The task: A single number is the expected answer: the count of lines in the records below that contain "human".

Source material:
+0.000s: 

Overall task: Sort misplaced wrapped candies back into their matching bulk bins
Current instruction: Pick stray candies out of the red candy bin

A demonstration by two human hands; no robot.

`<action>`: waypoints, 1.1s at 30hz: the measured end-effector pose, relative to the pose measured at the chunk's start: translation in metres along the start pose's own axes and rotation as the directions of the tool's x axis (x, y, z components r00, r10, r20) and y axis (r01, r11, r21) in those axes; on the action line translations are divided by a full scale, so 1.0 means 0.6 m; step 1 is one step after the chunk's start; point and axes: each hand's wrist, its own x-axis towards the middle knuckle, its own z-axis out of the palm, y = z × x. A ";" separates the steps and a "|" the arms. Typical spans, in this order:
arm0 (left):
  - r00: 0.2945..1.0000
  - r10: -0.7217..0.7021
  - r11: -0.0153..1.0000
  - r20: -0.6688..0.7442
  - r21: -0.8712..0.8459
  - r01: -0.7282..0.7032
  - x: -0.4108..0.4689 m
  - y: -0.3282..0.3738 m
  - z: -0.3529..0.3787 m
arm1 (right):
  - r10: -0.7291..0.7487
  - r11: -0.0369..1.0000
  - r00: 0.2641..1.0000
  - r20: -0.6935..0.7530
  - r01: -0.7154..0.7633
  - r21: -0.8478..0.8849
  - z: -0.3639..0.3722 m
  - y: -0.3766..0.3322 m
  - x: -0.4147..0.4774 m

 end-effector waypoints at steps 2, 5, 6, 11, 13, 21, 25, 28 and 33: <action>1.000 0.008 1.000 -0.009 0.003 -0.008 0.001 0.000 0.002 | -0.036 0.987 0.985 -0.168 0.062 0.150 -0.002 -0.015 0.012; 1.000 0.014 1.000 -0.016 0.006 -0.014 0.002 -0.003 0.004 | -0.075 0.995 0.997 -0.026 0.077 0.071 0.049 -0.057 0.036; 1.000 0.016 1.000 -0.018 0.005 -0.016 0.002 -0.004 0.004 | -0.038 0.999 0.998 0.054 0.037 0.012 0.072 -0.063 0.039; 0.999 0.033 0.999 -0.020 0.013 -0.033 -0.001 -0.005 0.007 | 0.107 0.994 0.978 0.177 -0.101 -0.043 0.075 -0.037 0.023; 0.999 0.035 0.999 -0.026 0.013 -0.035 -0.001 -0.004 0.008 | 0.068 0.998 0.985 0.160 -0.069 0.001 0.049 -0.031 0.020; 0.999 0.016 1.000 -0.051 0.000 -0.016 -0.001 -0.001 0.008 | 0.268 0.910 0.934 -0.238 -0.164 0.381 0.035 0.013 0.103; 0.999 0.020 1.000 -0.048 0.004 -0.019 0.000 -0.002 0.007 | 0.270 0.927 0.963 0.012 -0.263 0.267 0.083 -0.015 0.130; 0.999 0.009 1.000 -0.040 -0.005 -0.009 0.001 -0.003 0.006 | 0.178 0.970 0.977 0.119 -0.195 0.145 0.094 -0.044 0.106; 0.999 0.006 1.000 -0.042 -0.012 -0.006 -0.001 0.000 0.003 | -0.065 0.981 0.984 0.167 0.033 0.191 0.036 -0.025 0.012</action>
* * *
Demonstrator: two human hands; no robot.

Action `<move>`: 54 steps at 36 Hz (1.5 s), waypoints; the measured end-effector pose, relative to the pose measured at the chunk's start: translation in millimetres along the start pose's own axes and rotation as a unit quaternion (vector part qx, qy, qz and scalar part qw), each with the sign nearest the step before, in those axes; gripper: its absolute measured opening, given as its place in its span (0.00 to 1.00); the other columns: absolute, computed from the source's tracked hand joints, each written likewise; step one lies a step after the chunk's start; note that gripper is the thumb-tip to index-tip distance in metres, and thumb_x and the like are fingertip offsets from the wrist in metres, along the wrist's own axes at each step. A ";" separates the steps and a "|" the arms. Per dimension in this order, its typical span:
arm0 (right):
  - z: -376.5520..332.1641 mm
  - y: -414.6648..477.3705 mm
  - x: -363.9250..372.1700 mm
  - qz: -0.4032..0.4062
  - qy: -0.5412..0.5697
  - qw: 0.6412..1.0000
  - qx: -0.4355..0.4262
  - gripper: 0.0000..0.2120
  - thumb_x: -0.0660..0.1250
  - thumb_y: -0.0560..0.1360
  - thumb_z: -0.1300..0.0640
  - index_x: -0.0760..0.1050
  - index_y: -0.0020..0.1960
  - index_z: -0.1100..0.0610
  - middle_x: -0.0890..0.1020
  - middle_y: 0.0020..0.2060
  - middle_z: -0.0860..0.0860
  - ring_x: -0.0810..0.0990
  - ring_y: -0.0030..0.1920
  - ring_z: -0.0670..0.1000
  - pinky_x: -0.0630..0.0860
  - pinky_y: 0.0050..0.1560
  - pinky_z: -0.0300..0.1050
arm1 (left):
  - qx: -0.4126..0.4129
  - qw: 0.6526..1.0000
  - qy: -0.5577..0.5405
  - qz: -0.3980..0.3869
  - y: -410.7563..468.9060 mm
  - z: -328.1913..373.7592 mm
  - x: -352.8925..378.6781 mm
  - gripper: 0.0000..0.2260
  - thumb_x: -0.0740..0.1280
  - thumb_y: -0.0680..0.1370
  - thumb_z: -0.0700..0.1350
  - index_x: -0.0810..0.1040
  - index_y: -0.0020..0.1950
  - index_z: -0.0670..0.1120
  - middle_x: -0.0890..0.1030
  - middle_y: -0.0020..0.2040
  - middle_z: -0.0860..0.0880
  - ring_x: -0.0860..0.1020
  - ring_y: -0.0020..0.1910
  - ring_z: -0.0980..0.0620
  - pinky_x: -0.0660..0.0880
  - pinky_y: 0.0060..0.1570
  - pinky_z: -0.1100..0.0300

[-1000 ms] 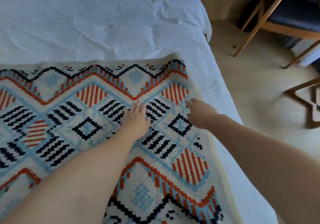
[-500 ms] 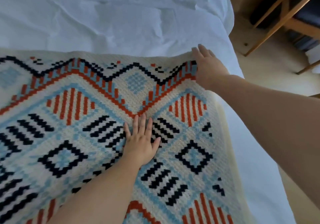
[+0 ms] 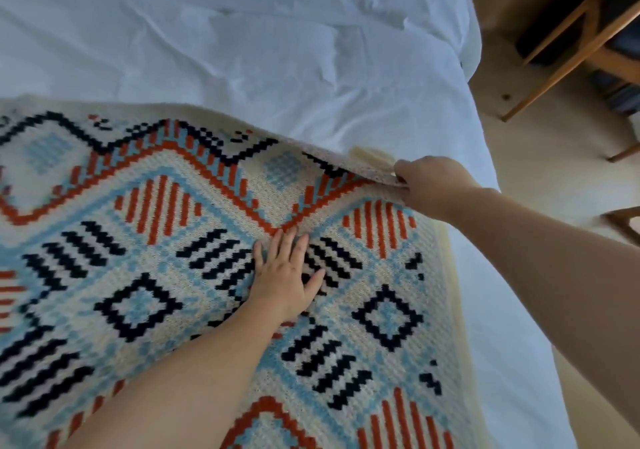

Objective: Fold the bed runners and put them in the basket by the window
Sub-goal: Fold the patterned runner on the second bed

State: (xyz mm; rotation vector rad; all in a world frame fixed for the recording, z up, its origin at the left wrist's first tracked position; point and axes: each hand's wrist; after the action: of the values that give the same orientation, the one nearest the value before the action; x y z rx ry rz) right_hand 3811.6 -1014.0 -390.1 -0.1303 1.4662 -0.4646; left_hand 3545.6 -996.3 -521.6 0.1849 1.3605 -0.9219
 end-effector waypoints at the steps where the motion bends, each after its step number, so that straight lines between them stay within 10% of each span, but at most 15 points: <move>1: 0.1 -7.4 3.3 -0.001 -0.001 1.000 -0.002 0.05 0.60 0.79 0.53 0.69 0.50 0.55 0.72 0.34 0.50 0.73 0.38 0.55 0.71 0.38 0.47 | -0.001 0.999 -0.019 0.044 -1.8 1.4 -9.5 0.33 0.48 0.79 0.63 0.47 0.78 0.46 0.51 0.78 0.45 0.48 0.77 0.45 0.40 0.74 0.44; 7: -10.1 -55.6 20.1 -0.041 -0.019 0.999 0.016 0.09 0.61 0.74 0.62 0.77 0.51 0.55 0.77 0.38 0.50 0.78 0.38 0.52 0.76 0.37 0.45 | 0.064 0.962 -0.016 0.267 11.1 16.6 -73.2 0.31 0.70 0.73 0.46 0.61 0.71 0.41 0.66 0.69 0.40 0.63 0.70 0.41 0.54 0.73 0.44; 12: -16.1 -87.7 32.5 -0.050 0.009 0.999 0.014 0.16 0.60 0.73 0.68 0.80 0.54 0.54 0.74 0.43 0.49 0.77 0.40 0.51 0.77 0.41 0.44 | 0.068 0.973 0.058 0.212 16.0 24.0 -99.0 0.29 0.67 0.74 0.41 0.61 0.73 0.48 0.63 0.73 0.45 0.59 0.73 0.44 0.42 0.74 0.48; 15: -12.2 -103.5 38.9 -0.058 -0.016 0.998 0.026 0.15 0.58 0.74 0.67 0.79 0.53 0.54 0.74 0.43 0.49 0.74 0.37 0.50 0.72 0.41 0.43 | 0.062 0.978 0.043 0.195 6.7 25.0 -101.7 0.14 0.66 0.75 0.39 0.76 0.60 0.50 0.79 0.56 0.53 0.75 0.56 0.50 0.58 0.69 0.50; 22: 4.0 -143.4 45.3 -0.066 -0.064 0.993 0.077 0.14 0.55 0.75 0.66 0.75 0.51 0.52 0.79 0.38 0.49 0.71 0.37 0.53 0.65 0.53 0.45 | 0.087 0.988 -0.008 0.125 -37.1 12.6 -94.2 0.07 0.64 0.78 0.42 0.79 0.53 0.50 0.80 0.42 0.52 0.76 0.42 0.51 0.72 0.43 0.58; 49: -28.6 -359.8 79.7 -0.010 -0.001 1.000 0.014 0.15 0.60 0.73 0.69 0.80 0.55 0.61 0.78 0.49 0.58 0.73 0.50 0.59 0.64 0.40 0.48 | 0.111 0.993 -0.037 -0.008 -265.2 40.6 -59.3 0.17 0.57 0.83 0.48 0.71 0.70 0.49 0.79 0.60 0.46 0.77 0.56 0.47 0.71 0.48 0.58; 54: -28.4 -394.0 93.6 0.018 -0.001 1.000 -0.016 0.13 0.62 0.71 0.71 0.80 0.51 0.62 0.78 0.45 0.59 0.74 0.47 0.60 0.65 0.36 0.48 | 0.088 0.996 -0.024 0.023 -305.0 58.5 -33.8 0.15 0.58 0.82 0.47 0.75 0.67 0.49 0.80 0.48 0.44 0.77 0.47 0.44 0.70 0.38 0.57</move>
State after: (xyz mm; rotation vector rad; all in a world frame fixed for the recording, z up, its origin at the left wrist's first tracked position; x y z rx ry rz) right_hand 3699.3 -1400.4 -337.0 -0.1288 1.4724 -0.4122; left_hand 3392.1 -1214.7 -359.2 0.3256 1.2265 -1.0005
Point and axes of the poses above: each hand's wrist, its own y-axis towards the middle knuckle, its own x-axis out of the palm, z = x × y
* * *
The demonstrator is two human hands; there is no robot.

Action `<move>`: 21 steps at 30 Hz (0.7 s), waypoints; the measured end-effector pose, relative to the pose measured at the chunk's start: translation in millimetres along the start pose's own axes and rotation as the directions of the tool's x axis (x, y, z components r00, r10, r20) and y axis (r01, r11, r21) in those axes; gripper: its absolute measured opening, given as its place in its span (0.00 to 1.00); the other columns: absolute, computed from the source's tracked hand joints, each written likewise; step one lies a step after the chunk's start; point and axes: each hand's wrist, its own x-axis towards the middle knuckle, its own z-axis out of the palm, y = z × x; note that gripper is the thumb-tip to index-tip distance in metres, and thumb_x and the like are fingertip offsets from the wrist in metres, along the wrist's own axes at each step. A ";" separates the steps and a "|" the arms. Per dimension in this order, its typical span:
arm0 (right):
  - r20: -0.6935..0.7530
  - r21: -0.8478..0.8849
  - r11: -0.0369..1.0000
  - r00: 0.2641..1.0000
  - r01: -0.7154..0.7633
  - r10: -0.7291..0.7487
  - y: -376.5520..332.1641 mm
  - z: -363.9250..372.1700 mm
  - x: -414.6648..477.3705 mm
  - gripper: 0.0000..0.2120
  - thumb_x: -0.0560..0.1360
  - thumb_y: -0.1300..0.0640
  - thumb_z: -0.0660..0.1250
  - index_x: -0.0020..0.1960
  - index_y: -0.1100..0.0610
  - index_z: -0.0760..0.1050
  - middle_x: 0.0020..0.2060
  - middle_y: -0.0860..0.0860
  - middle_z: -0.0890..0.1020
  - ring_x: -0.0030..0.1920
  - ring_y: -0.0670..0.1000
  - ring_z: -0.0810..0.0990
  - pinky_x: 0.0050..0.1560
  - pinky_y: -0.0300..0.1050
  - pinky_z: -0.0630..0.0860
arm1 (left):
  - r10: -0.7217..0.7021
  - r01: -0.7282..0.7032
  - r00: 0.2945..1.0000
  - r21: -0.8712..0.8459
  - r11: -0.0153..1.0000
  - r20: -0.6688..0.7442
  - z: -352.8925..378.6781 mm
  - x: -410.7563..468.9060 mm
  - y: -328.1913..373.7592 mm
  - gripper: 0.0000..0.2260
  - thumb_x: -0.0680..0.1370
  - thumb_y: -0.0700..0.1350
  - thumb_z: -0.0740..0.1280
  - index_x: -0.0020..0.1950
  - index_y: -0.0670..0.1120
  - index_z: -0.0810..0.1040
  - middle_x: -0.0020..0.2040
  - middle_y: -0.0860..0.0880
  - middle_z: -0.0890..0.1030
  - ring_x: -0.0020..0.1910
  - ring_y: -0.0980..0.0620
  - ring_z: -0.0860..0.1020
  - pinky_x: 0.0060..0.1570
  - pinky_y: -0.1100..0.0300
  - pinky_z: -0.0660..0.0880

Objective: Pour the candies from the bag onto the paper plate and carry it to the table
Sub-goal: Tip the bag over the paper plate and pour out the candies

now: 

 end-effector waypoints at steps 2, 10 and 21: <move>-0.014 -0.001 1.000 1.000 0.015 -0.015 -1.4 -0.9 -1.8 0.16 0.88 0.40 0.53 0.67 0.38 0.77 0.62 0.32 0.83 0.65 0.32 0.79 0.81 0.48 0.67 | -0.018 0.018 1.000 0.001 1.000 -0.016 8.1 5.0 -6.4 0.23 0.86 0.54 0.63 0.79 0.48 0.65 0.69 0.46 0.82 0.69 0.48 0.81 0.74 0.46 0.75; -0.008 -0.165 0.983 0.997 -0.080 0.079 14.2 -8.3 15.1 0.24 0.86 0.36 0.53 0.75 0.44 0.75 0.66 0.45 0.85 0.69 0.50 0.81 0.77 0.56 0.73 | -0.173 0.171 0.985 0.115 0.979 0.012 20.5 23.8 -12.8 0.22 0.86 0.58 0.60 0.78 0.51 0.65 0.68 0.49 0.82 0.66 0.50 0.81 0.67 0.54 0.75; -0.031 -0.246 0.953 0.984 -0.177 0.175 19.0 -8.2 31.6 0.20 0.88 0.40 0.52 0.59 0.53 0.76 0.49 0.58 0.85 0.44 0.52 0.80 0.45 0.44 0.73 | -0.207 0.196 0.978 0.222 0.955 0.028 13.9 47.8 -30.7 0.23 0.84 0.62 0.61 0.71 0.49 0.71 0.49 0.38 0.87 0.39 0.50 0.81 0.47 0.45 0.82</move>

Result: 3